Post-concussive syndrome (PCS) is a set of symptoms that continues for weeks, months or even a year or more post a concussion.  It is a mild form of traumatic brain injury resulting in migraine headaches, difficulty concentrating, chemical imbalances in the brain, vision challenges, emotional and behavioral issues.  There is no treatment for PCS symptoms can only be treated  by medications, physical, vision and behavioral therapy and time.  In my appointment with the doctor, I could not balance on one foot, I failed memory tests and I was in the most excruciating pain from a migraine headache.  I learned I would now need to stop working, no more television, no more smartphone, no more computer, no more reading, I couldn’t drive, no more wine, no more caffeine and that I MUST REST– no ands ifs or buts.  For the first week, I could do nothing but lay in bed and then the next five months would result in only walks with my dog, listening to books on CD and knitting.  I spent the next four months with a migraine headache 24 hours a day 7 days a week.   My vision tracking dropped to a level of an 8-year-old.   If I had listened to the doctor in the first place it could have resulted in only a few weeks of recovery instead of five months.  DO NOT IGNORE doctor’s advice when you have a concussion it is serious!
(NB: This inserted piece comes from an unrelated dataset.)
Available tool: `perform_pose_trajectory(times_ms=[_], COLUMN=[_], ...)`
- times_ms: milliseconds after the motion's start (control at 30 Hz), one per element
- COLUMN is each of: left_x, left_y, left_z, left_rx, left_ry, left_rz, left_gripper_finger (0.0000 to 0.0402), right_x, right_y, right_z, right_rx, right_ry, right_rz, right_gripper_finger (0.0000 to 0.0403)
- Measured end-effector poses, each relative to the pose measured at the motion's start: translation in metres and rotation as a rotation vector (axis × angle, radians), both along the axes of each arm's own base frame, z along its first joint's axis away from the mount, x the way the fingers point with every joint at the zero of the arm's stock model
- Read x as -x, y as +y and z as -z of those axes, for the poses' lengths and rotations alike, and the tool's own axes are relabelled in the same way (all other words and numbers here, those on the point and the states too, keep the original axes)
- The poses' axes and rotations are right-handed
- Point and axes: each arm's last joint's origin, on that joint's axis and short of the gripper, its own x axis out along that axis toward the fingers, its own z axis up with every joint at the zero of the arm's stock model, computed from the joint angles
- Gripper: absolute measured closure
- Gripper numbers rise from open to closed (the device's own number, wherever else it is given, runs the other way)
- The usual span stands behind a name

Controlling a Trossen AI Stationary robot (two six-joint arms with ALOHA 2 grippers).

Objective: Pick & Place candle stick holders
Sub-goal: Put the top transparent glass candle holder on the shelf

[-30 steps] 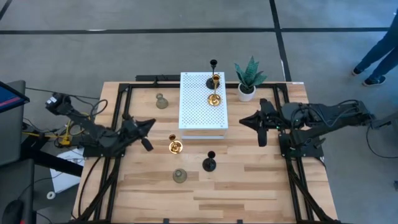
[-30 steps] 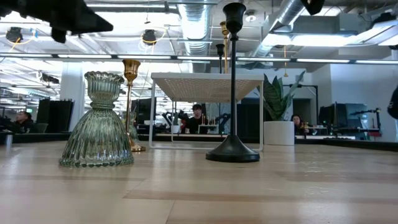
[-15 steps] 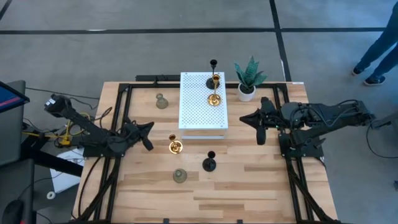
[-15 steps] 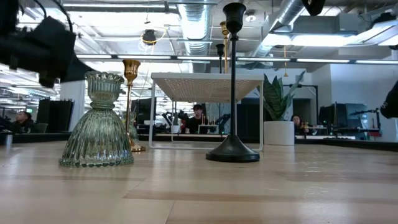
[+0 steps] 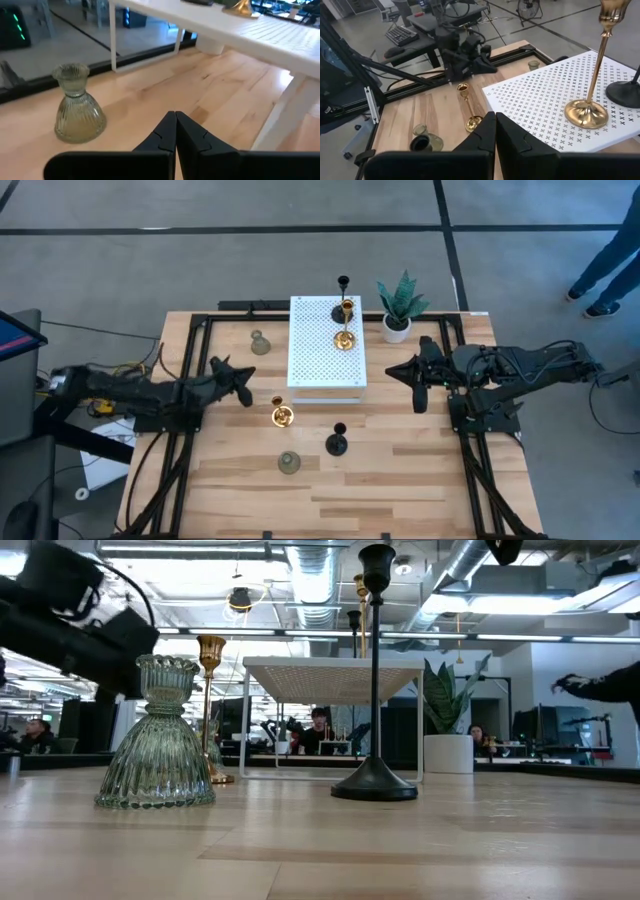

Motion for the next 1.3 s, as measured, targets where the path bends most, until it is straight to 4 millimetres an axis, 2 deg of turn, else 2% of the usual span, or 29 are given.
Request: perform_pose_trajectory(times_ms=[267,600,733,1033,1300], left_x=[0.003,0.006,0.009,0.018,0.015], left_y=[0.032,0.045,0.052,0.074,0.087], left_z=[0.008,0.011,0.007,0.006,0.016], left_rx=[0.072,0.021,-0.012,0.002,0.052], left_ry=[0.047,0.134,0.112,0.072,0.085], left_rz=[-0.074,-0.035,-0.029,-0.041,0.024], left_gripper_finger=[0.0399,0.0398,0.0398,0.0398,0.0395], right_x=[0.0,0.0,0.0,0.0,-0.001], right_y=[-0.002,-0.002,-0.002,-0.003,-0.008], right_z=[0.0,0.0,0.0,0.0,0.0], right_rx=[0.0,0.001,0.009,0.01,0.01], right_ry=[0.0,0.002,0.0,0.0,0.001], right_rz=[0.011,0.013,0.035,0.039,0.068], right_gripper_finger=[0.0403,0.0403,0.0403,0.0403,0.0403])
I then got to spent the next four months spending time with three different doctors to try and get back to normal.  Learn to mediate, relax and calm the mind- an impossible endeavor for a Type A person.  I was surprised to learn there is still so much we don’t know about concussions and a lot of it is still a guessing game.  It also made me realize how illogical we humans are when it comes to our brain.  When we break an arm and leg we know we must rest it, not use it and give it recovery time, but with our brains we don’t ever rest it.  When you hurt your brain it needs to rest.  Resting your brain means no visual stimulation, no mental stimulation, plenty of sleep and rest, meditation is critical and necessary to heal.  Learning to slow down was very difficult but critical for me to finally heal and be able to go back to work.  Once I could read again, a few interesting books and research I read that may be interest to you, to help you through the siiutation if you get a concussion:

So now that it is all said and done and I am back to work, what I am I doing to ensure I don’t re-injure myself or what have I learned from this experience that may help other TYPE As or folks who have a concussion?
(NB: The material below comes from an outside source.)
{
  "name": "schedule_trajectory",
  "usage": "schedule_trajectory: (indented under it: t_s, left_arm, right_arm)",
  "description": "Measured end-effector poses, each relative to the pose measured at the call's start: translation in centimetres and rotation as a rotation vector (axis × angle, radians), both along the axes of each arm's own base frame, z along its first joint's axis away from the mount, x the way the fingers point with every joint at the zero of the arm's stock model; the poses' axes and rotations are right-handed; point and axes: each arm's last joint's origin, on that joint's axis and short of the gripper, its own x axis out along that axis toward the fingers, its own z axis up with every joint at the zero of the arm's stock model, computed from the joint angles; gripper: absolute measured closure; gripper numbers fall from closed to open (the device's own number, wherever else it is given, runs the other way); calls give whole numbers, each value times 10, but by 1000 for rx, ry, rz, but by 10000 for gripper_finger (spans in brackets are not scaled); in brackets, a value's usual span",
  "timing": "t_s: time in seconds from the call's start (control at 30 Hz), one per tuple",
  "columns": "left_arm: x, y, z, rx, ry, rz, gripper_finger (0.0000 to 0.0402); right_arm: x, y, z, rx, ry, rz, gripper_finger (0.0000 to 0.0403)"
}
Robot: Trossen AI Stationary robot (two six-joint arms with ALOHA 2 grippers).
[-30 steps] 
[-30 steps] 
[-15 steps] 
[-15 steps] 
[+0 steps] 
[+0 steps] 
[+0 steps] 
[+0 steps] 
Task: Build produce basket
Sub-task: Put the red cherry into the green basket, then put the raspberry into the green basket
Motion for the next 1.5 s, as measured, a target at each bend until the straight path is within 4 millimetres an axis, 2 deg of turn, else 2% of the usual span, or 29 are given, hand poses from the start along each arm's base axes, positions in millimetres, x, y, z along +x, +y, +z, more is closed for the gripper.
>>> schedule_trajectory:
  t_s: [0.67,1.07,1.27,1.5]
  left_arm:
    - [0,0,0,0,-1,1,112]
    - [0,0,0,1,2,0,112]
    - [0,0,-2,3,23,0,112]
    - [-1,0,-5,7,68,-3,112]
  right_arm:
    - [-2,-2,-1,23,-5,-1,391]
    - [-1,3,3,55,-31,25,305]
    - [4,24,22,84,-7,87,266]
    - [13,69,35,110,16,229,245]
  • When your body needs to rest, if you won’t rest, it will force you to rest.
  • Life is too short to ignore your health and if you’re not healthy you can’t solve all the world’s greatest problems.
  • Your brain needs the same respect, rest and support you give any body part you sprain or break.
  • You can’t ignore the importance of work-life balance.
  • Don’t put work, volunteerism before family because in the end all you have is your family! (Thank you Greg, Pam, Gordon, Anne and Claudia for helping me through the last 5 months!)
  • Your not as important as you think you are, the world will move on, work will get accomplished and people will get things to work even when you aren’t around.  (Thank you to my amazing co-workers who stepped up and took so much of my work on!)
  • What you think must get done yesterday, can wait till tomorrow, even a few months.
  • Sometimes working slow is much better than multi-tasking and working fast!  (READ THE SLOW FIX!)
  • Lastly, I have a three-legged stool.  One represents global impact, one represents local impact and the last my family and self.  They must be in balance or I will fall off the stool.  If projects, opportunities & relationships don’t keep the three legs in balance then I must learn to say NO when one leg begins to become too long.  You can’t have a leg too long or you will fall off your chair.  It’s okay to say no, sometimes it is even expected!

I am truly happy to be back and I hope you look forward to the many blogs to come this year as I continue my passion to grow more women in computing!  At the same time I hope this blog helps you to take time to stop and smell the roses and take care of yourselves as you go on and take on so many challenges in your lives.